L'écriture automatique, ce fut au temps du Manifeste de Breton la définition même du surréalisme : un geste fondateur, mais qui très vite se disperse et se renie. Que reste-t-il des « milliers de cahiers » qui n'ont pas eu d'écho ? Comment Aragon, Éluard ou Queneau mettaient-ils en œuvre le « principe » proclamé par Breton ? N'y a-t-il d'autre histoire de l'automatisme que celle d'une « infortune continue » ? En lisant « Poisson soluble », en débrouillant les écheveaux d'Aragon, en décrivant les modes de collaboration au sein du clan surréaliste, on fait surgir des phénomènes que la version des faits donnée par Breton simplifiait ou occultait.

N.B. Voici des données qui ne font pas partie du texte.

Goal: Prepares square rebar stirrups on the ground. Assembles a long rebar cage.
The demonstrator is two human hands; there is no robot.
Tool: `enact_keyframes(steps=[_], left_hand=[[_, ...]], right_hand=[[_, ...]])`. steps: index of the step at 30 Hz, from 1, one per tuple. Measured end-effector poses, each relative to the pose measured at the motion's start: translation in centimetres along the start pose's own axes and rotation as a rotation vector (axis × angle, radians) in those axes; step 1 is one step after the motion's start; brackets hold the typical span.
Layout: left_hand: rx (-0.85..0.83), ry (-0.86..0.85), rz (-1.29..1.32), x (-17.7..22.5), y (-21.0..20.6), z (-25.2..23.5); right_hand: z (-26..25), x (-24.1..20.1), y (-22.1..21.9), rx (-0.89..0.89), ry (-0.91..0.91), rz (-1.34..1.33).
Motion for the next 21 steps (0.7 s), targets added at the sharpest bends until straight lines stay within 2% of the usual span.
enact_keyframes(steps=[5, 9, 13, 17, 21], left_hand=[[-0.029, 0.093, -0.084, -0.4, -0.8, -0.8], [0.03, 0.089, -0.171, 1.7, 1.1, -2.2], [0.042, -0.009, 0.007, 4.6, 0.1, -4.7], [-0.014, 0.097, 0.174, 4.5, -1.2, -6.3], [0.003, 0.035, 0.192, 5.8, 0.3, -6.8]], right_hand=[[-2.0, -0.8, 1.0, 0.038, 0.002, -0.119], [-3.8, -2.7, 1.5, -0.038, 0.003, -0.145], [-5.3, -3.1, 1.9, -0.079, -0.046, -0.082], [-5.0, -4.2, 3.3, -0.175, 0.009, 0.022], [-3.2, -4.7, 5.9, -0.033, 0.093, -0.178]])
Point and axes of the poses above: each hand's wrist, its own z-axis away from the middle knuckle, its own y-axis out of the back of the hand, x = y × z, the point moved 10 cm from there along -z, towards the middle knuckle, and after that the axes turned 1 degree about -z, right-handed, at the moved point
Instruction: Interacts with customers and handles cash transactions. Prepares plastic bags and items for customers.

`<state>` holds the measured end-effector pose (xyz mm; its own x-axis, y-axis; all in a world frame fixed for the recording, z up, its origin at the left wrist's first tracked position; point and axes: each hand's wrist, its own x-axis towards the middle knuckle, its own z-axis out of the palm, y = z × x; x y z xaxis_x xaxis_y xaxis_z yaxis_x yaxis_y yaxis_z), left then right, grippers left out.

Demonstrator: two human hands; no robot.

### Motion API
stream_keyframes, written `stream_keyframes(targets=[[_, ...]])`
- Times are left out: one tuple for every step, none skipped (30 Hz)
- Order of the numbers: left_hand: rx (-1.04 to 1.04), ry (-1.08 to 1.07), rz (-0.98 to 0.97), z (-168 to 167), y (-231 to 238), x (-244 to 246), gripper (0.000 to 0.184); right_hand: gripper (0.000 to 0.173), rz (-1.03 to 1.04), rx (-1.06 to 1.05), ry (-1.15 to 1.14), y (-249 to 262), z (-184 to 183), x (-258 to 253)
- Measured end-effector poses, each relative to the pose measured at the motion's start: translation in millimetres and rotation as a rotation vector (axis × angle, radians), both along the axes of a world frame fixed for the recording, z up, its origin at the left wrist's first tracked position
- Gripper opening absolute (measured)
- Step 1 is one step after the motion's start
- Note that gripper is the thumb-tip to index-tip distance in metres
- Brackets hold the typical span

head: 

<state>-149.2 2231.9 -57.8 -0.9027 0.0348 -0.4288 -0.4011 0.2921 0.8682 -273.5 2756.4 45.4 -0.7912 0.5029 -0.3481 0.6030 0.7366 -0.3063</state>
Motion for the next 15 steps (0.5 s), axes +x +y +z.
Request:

On pénètre aussi dans un univers pittoresque et bouffon, mais dont les ruses ne nous sont pas étrangères : car bien après son heure l'automatisme surréaliste continue de « cheminer sous roche » dans notre conscience du langage et notre regard sur les choses. À nous d'en suivre le fil conducteur, comme celui qui tient ensemble un grand poème :
IL Y AURA TOUJOURS UNE PELLE AU VENT DANS LES SABLES DU RÊVE
Michel Murat est professeur à l'Université du Maine. Spécialiste de Julien Gracq à qui il a consacré sa thèse et une monographie d'ensemble (Belfond, 1992), il a aussi écrit un livre sur Robert Desnos (Corti, 1988).
Marie-Paule Berranger enseigne à l'Université de Paris X. Elle s'intéresse aux jeux de langage et à la poésie contemporaine : Dépaysement de l'aphorisme (Corti, 1988), Poésie en jeu (Pierre Borda, 1989). Leur travail commun s'inscrit dans les activités de l'équipe « Champs des activités surréalistes » du CNRS.